Speaking of Siobhan — never call her Shiv, by the way — once again, she threatened to take over the book for the first half or so. Rebus’ drinking with the other problem police and their cold case just didn’t grab my attention at first. But Siobhan’s dealing with the investigation — without her mentor to bounce ideas off of — and the various and sundry male detectives around her. Some of which work with her just fine, others . . . not so much — at the end of the day, DS Clarke is the one who puts the case together, and in a pretty compelling way. Did I enjoy things a little bit more when Rebus came along to interact with a bit? Yeah, but it wasn’t necessary. I also like the way that Rebus and Templar were the ones (along with Siobhan herself) noticing her doing things like Rebus this time, not just other police. He’s clearly left his stamp on her — for good or ill, the trick is watching her approach things the way he would, but remaining her own person. Which she has so far — and, I bet, will continue to do so.
But this is a Rebus novel, at the end of the day, and he does get the better material — as I mentioned, he interacts with Siobhan some because he and the others come to Edinburgh to follow a pretty shaky lead (mostly, it’s an excuse to get away from the college and drink somewhere else). Around this point, that storyline became more intriguing — and it did end up being the better part of the novel.

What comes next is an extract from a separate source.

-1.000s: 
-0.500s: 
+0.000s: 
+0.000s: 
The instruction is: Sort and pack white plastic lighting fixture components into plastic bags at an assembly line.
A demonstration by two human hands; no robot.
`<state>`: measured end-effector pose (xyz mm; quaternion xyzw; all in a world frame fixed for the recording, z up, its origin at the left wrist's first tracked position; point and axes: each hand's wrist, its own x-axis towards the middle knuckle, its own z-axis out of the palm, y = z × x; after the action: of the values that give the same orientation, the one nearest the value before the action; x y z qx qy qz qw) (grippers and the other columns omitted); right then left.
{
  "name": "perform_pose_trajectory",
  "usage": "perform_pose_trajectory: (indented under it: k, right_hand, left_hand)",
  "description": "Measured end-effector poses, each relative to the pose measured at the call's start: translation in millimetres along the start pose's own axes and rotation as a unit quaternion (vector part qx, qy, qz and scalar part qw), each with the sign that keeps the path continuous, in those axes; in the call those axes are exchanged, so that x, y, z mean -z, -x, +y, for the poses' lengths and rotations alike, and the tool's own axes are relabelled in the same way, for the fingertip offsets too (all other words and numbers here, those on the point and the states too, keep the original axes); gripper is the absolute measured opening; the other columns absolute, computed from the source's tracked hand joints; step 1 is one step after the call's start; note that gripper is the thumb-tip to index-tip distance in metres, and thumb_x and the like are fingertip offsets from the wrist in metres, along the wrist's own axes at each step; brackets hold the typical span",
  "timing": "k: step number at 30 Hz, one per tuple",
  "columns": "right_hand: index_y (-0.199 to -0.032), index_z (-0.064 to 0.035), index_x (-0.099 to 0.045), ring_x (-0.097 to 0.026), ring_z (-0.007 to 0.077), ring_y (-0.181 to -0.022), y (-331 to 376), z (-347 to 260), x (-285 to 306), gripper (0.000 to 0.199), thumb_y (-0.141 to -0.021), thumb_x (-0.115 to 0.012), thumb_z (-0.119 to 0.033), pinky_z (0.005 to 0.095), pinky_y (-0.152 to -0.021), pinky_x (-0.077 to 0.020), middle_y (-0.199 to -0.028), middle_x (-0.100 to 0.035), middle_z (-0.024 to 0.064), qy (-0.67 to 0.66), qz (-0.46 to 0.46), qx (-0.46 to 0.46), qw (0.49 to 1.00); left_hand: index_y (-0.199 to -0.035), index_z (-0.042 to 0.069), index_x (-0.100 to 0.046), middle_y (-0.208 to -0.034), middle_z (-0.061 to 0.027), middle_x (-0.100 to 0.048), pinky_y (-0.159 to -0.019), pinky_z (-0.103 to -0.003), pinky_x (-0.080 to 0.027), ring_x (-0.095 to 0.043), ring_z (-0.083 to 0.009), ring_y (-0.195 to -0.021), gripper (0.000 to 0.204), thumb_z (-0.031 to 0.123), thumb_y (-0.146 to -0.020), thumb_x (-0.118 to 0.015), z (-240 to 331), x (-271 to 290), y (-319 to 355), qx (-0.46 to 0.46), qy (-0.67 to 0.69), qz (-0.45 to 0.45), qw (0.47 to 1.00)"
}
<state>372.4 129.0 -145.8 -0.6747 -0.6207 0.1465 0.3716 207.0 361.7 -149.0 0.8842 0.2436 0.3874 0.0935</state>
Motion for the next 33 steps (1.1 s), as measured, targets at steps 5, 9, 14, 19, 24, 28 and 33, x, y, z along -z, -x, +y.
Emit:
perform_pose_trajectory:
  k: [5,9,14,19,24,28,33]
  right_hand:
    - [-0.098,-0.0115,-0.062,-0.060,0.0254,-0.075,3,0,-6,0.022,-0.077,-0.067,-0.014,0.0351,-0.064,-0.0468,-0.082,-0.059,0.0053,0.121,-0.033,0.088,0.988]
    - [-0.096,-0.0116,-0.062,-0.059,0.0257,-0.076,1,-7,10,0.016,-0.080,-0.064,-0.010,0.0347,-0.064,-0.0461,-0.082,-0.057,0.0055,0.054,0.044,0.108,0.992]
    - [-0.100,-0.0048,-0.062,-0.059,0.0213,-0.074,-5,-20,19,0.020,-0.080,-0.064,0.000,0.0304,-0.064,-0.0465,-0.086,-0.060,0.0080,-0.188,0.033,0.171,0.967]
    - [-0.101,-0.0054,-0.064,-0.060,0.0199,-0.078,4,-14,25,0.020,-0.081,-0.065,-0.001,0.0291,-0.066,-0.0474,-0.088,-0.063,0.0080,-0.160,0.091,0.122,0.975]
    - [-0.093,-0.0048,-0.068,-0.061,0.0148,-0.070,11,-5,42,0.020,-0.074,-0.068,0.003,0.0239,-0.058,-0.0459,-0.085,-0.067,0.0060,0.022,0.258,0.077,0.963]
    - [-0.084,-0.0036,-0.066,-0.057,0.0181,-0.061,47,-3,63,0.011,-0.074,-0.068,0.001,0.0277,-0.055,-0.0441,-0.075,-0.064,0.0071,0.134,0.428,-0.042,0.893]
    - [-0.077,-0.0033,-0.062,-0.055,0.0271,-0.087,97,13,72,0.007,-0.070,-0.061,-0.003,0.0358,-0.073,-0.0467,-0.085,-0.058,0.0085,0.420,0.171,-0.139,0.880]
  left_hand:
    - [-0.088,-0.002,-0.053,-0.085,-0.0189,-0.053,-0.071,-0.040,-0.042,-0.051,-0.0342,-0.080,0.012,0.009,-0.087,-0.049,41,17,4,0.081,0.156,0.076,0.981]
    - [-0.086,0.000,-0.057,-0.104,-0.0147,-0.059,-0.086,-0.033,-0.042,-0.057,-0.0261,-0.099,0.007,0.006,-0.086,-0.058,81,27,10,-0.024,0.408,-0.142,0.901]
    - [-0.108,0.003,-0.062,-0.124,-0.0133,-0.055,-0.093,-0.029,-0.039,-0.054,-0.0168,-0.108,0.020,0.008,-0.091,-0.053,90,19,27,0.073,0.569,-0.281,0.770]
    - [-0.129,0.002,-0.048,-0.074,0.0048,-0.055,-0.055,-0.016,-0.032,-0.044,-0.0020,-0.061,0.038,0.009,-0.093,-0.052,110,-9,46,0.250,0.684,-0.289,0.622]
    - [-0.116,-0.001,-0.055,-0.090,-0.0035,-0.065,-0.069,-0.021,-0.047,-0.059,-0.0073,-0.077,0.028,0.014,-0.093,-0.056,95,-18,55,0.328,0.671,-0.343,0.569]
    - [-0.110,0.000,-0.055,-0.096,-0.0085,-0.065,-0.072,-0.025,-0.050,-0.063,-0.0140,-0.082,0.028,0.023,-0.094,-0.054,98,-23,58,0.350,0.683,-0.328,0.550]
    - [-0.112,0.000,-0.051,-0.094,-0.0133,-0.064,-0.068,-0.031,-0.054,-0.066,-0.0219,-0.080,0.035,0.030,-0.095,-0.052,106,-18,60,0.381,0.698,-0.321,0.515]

No one will ever say that the Rebus novels are a fun romp, but there was something about Rankin’s writing in Resurrection Men that seemed darker than usual — not a darkness because of violence or anything, just in the telling. Everything seemed worse, everything seemed sinister — it’s hard to put my finger on it exactly, but there was something grim going on. Yeah, I laughed a couple of times, smiled more often than that, but overall, the noir in this book was blacker. We see areas of Rebus’ psyche we haven’t seen much of before — ditto for Clarke — we also get some good Rebus/Cafferty backstory.

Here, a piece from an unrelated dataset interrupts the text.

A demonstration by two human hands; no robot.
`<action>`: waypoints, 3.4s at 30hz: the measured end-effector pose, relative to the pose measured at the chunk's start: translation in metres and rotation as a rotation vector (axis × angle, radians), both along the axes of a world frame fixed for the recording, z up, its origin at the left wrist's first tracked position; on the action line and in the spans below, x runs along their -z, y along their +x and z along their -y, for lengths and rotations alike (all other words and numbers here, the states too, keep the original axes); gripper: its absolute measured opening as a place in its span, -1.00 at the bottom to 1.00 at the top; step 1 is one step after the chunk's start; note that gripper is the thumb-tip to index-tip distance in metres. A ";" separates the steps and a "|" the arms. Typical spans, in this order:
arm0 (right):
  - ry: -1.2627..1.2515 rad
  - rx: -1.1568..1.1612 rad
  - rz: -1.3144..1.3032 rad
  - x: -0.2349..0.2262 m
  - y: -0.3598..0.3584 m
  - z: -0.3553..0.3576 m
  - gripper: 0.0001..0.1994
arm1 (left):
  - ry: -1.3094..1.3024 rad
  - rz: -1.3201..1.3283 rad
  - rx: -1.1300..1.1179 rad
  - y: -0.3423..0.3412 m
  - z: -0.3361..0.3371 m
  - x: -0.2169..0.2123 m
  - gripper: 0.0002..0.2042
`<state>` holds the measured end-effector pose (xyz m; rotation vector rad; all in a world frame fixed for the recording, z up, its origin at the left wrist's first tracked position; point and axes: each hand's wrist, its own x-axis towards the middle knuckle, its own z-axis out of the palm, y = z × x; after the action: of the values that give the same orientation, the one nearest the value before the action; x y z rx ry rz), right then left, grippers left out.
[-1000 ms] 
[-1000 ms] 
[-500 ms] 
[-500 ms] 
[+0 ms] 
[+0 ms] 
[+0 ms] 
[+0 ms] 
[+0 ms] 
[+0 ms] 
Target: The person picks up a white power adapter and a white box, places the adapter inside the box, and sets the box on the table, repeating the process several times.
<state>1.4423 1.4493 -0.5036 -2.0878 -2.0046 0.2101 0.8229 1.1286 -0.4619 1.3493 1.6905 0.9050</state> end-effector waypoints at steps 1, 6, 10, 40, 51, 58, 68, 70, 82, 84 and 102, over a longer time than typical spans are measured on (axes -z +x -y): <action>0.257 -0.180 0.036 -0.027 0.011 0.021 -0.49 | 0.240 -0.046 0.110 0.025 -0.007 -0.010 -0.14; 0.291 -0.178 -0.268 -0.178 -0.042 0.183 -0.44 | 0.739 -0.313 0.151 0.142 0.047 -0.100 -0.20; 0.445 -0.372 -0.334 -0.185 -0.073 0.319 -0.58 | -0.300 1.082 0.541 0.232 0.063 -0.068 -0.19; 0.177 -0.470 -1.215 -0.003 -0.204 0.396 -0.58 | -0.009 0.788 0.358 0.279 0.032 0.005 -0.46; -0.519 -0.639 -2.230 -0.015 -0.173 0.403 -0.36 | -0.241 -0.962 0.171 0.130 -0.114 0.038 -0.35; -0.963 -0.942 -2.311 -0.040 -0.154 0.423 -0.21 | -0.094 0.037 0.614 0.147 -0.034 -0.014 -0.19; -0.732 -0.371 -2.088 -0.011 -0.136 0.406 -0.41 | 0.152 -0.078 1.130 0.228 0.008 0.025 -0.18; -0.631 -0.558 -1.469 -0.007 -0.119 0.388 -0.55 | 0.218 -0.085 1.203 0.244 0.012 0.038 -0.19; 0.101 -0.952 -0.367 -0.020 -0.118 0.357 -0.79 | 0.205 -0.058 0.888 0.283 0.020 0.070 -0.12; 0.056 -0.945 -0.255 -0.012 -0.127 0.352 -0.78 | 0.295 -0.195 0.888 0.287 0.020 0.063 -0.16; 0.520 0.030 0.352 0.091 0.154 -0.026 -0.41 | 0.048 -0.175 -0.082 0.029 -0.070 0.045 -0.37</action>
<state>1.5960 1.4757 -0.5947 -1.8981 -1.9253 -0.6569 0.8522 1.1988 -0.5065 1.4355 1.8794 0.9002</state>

The structure of this novel is the real star — it was just perfect — we get a couple of mysteries to watch our detectives solve, plus a couple of other things go on. It even seems like Rankin doles out the information in an unusual way, only telling us what we need to know when we need to know it — there are times when we’re more in the dark than Rebus because he’s hiding the information from his fellow Last-Chancers and us (what does that say about Rankin’s readers?), but it works — this isn’t a case of a mystery writer cheating, it’s a deliberate attempt to build suspense. Complex without being complicated, brilliantly plotted but not in a way that feels totally organic. At a certain point, the way that all the storylines end up seem inevitable (even when you’re still not sure who the various killers are going to be), yet you’re surprised when the inevitable happens. But along the way, each step in the stories, each reveal, each development catches you off guard. Just fantastic structure to the book.
I thought it was strange that Rankin started this one off (I’m guessing for the American edition only) with a little description of the Scottish Police’s organization and rankings, which was nice (but most readers can figure it out on their own). Also included was a list of the cast of characters — organized by storyline. That was helpful, too. Unnecessary, but very nice. I’m not sure why these were used, but I’ll take them.
This one checked almost every one of my boxes — at least once, and never didn’t hold my interest. Rankin clearly knows what he’s doing and you should read this one — and the twelve before it.